An Owner's Guide to the Vagus Nerve

How to help regulate your nervous system responses.

Key points

  • The vagus nerve is responsible for sending signals through all of the major systems in the body, from the gut to the brain.
  • By understanding how the vagus nerve regulates our nervous system, we can understand how and why we feel a specific way in a situation.
  • Healthy vagal tone is something we can work towards, and there are a variety of ways to achieve a more resilient nervous system response.

by Winden Rowe, MS, NCC, LPC

Running up and down the human body like a long and strong intricate cable of connection is something called the vagus nerve.
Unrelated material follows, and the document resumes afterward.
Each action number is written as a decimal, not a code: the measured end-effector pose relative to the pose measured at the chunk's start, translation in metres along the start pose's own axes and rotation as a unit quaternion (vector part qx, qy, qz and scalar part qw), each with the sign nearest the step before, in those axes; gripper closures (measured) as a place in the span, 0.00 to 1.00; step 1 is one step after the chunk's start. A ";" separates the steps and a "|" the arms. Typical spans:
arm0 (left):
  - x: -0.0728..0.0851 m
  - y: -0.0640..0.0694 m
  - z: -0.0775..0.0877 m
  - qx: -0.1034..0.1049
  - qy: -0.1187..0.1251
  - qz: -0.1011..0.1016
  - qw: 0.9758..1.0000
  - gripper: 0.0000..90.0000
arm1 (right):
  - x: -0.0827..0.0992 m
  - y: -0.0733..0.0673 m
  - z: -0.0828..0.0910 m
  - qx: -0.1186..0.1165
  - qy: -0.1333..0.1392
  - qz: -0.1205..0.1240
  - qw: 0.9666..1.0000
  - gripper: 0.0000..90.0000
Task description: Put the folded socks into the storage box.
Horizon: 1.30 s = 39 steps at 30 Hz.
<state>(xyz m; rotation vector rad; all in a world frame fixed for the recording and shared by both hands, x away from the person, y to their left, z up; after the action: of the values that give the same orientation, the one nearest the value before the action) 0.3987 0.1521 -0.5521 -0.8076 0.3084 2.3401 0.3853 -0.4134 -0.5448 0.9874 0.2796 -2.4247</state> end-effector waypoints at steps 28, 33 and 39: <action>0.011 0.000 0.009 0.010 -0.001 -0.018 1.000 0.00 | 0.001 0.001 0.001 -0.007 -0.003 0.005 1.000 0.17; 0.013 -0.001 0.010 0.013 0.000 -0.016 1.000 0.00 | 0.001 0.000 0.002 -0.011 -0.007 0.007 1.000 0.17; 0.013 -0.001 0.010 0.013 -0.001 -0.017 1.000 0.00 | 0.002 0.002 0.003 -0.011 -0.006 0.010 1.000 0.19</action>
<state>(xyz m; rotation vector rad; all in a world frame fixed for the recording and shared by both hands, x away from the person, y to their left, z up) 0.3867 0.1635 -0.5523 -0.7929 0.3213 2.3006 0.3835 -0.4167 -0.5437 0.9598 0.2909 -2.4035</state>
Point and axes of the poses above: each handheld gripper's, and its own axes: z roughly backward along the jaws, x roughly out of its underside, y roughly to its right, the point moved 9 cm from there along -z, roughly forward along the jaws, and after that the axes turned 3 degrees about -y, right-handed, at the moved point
A few facts about the basic functions of the vagus nerve:

  1. Your vagus nerve does something called “innervate,” meaning it taps into all of the major organ systems. It sends signals from the brain to the body and vice versa, all day, everyday. It is a key component of something you have likely heard of in the wellness field, the gut-brain axis.
  2. This cranial nerve, a major component of the autonomic nervous system, is responsible for keeping us safe. In response to any sign of threat, real or perceived, this nerve is in charge of making sure that we are aware of the potential danger and then signaling to the brain and body a series of commands to ensure safety in the face of the threat.
  3. The vagus nerve is polyfunctional, designed to signal whether things are safe or not–whether we need to run or to freeze and shut down. These responses originate in different branches of the nerve: the lower, middle, and upper vagus.
  4. Depending on which branch your vagus nerve tends to operationalize most, that branch will, over time, tend to dominate the body as its primary function. For example, if you grow up in a safe place and feel a general sense of connection with those in your environment, the upper part of the vagus nerve, the ventral vagus, will strengthen over time like a muscle, making this branch of the vagus nerve your default mode. The reverse can also happen. If you grow up powerless in an unsafe environment (think children in poverty, or children in schools with gun violence—both real and constant threats), the middle or even lower branches of the vagus nerve dominate the body and win out over feeling safe and calm.
  5. Vardin Papikyan/ Unsplash
    Vardin Papikyan/ Unsplash
Vardin Papikyan/ Unsplash
Vardin Papikyan/ Unsplash

If you have experienced the vagus nerve overtake your ability to function, here are a few ways to restore a sense of safety and calm:

  1. MOVE. The vagus nerve is an ancient pathway of our nervous system, found in animal models of all kinds; when animals are in trouble, they are most likely to move away from threat as a way to regain a sense of safety. This is not just a rational function but also a way that the body shakes off and expends any hormones, neurotransmitters, and other biochemicals and processes that carry out the fear response. Moving the body helps get such chemicals flowing, moving, and excreted or “used up” as a way to restore calm. Yoga, running, walking, stretching, even standing up and “shaking it off”—shaking your limbs—is a great way to rewire the vagal response.
  2. BREATHE. Breathing is one of the most automatic processes in the body but also a function that we can influence with mindfulness. Breathing plays a role in the responses of both branches of the autonomic nervous system, the sympathetic and parasympathetic.. Sympathetic responses engage in activation. Parasympathetic responses engage in calming, braking, resting, and digesting. Inhaling with intention signals to the body that we want energy, want to activate, want to feed the brain and body with oxygen, the primary fuel and driver for the nervous system. When we exhale, the body is signaled to calm, to slow, to recalibrate. Funnily enough when people are overwhelmed, they are traditionally told to “take a deep breath!.” But what we really should be advising is to take a breath of any length possible and then to focus on slowly exhaling, on repeat. If you have ever taken a yoga class and been cued to exhale three times in a row with emphasis, your instructor is hoping to engage your parasympathetic nervous system. The impact on the vagus nerve is tremendous: it is a positive way to regain a sense of calm.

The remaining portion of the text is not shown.